■ **The problem**: Write out exactly the lines from the one containing "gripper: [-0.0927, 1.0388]" through the last line of the records below, including both.
+++ Data under study
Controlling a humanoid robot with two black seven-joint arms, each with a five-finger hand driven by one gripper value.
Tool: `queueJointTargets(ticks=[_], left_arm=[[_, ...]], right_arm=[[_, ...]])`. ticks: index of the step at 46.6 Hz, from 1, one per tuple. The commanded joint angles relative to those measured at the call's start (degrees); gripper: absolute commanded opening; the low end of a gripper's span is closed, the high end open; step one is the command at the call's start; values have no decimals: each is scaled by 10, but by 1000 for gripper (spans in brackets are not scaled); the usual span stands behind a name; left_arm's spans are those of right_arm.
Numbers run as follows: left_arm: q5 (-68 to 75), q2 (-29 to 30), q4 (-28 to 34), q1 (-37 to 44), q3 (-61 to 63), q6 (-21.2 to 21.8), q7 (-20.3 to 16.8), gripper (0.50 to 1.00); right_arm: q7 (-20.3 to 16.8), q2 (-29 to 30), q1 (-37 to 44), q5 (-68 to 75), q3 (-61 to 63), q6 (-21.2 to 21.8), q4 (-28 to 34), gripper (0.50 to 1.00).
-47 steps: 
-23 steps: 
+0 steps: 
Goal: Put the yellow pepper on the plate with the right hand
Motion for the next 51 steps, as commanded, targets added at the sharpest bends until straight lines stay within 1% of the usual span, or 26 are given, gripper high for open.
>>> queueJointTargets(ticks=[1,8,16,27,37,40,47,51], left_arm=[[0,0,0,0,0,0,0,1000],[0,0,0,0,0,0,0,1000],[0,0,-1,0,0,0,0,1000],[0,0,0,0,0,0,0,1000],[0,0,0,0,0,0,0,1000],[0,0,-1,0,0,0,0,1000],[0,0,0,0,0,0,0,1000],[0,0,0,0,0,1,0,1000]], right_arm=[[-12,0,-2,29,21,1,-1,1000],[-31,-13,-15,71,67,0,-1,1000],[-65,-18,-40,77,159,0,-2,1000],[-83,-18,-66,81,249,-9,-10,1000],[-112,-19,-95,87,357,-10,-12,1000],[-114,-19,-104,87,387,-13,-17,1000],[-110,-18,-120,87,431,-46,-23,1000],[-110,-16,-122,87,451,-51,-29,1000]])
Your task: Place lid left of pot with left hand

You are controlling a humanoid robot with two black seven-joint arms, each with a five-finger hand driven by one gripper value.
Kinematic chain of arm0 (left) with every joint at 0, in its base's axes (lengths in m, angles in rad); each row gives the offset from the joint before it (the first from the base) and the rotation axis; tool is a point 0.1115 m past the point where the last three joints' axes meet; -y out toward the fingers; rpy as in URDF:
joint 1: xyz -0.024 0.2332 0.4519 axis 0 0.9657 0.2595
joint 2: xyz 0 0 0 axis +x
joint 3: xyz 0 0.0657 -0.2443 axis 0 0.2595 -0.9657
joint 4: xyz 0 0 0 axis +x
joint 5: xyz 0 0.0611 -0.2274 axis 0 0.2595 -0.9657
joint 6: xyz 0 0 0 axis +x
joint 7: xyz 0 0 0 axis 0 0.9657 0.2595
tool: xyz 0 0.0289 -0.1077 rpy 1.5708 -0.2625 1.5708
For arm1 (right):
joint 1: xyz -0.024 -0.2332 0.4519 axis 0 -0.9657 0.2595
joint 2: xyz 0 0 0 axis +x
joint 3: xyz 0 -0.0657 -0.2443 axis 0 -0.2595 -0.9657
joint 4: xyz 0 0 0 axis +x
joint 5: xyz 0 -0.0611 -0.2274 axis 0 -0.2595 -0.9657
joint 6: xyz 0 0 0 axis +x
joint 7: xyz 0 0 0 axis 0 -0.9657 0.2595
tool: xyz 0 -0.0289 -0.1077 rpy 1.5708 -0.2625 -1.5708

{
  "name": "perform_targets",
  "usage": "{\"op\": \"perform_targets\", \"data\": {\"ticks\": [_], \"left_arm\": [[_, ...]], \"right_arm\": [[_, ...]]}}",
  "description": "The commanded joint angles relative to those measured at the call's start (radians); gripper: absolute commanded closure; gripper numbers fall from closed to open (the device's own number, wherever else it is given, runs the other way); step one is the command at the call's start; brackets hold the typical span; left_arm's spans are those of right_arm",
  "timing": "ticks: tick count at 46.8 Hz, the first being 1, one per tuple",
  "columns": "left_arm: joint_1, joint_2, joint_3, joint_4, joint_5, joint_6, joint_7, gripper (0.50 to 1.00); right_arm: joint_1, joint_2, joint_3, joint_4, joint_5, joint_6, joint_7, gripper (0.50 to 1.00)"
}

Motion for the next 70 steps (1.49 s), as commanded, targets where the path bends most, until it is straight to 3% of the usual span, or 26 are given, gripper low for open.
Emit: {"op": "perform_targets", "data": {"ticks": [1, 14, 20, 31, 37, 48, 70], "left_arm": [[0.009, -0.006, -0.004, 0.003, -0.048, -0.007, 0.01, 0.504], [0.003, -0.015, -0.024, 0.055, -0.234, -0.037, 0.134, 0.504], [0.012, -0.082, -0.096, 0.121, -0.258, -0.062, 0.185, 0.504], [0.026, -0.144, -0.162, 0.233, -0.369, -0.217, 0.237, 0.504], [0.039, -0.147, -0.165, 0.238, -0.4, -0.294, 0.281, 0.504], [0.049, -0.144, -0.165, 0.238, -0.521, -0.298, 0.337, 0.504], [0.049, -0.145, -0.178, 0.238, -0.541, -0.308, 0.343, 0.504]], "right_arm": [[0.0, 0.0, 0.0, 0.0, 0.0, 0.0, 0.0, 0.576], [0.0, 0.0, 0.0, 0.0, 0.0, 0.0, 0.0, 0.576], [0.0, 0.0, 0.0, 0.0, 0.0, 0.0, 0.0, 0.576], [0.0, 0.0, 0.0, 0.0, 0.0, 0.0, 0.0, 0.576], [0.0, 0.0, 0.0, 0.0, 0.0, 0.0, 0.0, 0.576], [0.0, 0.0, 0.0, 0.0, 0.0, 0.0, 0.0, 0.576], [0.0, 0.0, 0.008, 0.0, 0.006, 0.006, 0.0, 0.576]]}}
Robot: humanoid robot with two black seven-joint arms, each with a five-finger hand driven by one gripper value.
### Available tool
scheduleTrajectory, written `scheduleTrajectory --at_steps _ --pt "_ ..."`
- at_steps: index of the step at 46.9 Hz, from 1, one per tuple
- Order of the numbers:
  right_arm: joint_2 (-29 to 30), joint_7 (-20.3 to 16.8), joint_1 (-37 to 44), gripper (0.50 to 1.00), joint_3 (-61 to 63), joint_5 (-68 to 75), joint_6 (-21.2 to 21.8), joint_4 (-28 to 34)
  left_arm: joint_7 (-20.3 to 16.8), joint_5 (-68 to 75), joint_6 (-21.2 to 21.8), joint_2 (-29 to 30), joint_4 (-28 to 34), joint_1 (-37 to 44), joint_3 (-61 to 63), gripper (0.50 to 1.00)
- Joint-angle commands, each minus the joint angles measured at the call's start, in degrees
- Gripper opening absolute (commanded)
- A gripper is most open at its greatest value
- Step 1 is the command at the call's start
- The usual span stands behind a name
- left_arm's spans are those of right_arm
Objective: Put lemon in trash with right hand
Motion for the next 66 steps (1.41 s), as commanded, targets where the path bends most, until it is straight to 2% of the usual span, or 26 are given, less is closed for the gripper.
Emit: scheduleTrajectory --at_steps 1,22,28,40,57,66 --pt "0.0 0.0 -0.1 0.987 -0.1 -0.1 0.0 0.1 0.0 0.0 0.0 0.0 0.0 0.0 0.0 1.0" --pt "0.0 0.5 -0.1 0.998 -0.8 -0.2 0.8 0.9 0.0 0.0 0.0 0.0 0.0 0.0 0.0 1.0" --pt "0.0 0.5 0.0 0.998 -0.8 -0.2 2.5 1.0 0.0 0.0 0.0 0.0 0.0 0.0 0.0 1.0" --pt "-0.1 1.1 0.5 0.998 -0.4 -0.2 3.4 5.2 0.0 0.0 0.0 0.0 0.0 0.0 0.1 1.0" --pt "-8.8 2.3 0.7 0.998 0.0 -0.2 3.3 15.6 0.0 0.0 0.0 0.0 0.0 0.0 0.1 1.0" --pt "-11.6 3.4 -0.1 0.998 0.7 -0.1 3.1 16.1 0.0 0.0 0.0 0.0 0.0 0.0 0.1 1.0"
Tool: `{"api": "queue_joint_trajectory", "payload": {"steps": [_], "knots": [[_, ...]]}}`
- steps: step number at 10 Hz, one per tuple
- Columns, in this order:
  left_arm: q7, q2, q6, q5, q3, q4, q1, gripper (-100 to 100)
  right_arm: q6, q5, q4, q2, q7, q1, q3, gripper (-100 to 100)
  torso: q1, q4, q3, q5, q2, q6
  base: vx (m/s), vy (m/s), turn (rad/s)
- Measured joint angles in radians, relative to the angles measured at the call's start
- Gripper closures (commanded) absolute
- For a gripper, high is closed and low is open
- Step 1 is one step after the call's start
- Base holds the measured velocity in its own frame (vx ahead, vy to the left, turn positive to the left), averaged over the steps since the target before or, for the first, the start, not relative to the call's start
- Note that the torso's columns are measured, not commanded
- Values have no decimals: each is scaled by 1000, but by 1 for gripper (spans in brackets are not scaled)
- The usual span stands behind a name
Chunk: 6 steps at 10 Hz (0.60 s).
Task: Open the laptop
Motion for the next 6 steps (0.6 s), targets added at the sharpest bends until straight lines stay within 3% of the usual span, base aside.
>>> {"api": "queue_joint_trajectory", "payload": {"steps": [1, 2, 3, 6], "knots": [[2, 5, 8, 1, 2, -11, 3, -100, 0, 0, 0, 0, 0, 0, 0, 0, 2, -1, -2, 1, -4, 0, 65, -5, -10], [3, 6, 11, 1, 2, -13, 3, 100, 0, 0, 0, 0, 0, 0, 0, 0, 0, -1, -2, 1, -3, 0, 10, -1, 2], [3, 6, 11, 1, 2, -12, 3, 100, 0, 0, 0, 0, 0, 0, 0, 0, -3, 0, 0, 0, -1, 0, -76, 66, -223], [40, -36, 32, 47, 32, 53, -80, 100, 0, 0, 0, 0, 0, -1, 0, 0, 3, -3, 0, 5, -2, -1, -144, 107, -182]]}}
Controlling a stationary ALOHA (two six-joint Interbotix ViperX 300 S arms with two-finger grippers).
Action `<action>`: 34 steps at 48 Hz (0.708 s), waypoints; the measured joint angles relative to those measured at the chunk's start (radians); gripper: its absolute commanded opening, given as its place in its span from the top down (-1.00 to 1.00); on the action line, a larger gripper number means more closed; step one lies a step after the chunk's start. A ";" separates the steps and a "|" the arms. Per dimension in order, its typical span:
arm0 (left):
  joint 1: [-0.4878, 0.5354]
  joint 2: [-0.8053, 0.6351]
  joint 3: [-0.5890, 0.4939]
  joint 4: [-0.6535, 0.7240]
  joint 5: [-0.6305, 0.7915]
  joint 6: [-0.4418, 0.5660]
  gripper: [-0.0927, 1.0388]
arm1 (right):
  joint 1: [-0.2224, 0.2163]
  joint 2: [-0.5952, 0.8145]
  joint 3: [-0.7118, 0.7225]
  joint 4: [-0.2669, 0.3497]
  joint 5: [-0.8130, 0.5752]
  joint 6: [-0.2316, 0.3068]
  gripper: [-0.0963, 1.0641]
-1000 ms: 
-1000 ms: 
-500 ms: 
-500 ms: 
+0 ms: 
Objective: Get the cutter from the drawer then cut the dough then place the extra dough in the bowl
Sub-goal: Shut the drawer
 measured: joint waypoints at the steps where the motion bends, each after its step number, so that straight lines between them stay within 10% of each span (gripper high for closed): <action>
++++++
■ **Completed task**:
  gripper: [-0.0927, 1.0388]
arm1 (right):
  joint 1: [-0.2224, 0.2163]
  joint 2: [-0.5952, 0.8145]
  joint 3: [-0.7118, 0.7225]
  joint 4: [-0.2669, 0.3497]
  joint 5: [-0.8130, 0.5752]
  joint 6: [-0.2316, 0.3068]
  gripper: [-0.0963, 1.0641]
-1000 ms: 
-1000 ms: 
-500 ms: 
-500 ms: 
+0 ms: 
Objective: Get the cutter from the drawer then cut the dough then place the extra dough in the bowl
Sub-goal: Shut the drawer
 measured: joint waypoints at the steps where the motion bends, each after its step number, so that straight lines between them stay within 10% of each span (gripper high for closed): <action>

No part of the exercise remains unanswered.